== Activity ==
Copy every line below. Do not alter any of them.

+++ Supplied data +++

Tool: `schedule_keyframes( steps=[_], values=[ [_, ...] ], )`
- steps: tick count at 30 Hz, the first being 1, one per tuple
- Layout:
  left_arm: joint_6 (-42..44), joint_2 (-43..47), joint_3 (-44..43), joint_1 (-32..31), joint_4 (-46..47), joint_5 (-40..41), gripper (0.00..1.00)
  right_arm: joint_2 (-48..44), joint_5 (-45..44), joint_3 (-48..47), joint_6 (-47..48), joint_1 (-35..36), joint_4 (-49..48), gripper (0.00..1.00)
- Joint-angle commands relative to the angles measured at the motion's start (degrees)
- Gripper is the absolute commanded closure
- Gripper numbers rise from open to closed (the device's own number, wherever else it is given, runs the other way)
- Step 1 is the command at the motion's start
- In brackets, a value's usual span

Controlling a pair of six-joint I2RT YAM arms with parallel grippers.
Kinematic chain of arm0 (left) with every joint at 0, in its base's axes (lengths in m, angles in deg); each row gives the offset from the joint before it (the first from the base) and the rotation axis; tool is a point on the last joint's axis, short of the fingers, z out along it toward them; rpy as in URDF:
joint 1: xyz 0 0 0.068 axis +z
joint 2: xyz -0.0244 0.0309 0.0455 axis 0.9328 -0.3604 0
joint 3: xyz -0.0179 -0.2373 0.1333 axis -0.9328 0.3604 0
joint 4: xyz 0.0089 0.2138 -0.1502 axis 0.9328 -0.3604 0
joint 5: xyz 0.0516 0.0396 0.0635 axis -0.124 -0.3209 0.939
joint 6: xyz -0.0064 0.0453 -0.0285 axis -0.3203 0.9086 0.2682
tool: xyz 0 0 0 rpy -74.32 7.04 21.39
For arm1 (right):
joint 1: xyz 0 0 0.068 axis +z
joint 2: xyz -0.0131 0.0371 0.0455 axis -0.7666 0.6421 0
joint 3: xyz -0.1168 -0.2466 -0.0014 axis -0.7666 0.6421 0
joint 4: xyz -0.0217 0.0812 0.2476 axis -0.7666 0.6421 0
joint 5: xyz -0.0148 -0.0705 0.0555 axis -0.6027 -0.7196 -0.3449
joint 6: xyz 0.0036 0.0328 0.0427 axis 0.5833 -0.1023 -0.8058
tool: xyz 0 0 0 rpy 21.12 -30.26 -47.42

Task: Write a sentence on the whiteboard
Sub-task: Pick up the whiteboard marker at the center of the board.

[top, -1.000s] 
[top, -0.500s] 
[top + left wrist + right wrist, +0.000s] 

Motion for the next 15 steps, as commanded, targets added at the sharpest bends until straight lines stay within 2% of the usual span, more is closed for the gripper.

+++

== Final answer ==
Tool: `schedule_keyframes( steps=[_], values=[ [_, ...] ], )`
- steps: tick count at 30 Hz, the first being 1, one per tuple
- Layout:
  left_arm: joint_6 (-42..44), joint_2 (-43..47), joint_3 (-44..43), joint_1 (-32..31), joint_4 (-46..47), joint_5 (-40..41), gripper (0.00..1.00)
  right_arm: joint_2 (-48..44), joint_5 (-45..44), joint_3 (-48..47), joint_6 (-47..48), joint_1 (-35..36), joint_4 (-49..48), gripper (0.00..1.00)
- Joint-angle commands relative to the angles measured at the motion's start (degrees)
- Gripper is the absolute commanded closure
- Gripper numbers rise from open to closed (the device's own number, wherever else it is given, runs the other way)
- Step 1 is the command at the motion's start
- In brackets, a value's usual span

Controlling a pair of six-joint I2RT YAM arms with parallel grippers.
Kinematic chain of arm0 (left) with every joint at 0, in its base's axes (lengths in m, angles in deg); each row gives the offset from the joint before it (the first from the base) and the rotation axis; tool is a point on the last joint's axis, short of the fingers, z out along it toward them; rpy as in URDF:
joint 1: xyz 0 0 0.068 axis +z
joint 2: xyz -0.0244 0.0309 0.0455 axis 0.9328 -0.3604 0
joint 3: xyz -0.0179 -0.2373 0.1333 axis -0.9328 0.3604 0
joint 4: xyz 0.0089 0.2138 -0.1502 axis 0.9328 -0.3604 0
joint 5: xyz 0.0516 0.0396 0.0635 axis -0.124 -0.3209 0.939
joint 6: xyz -0.0064 0.0453 -0.0285 axis -0.3203 0.9086 0.2682
tool: xyz 0 0 0 rpy -74.32 7.04 21.39
For arm1 (right):
joint 1: xyz 0 0 0.068 axis +z
joint 2: xyz -0.0131 0.0371 0.0455 axis -0.7666 0.6421 0
joint 3: xyz -0.1168 -0.2466 -0.0014 axis -0.7666 0.6421 0
joint 4: xyz -0.0217 0.0812 0.2476 axis -0.7666 0.6421 0
joint 5: xyz -0.0148 -0.0705 0.0555 axis -0.6027 -0.7196 -0.3449
joint 6: xyz 0.0036 0.0328 0.0427 axis 0.5833 -0.1023 -0.8058
tool: xyz 0 0 0 rpy 21.12 -30.26 -47.42

Task: Write a sentence on the whiteboard
Sub-task: Pick up the whiteboard marker at the center of the board.

[top, -1.000s] 
[top, -0.500s] 
[top + left wrist + right wrist, +0.000s] 

Motion for the next 15 steps, as commanded, targets added at the sharpest bends until straight lines stay within 2% of the usual span, more is closed for the gripper.

No more output remains.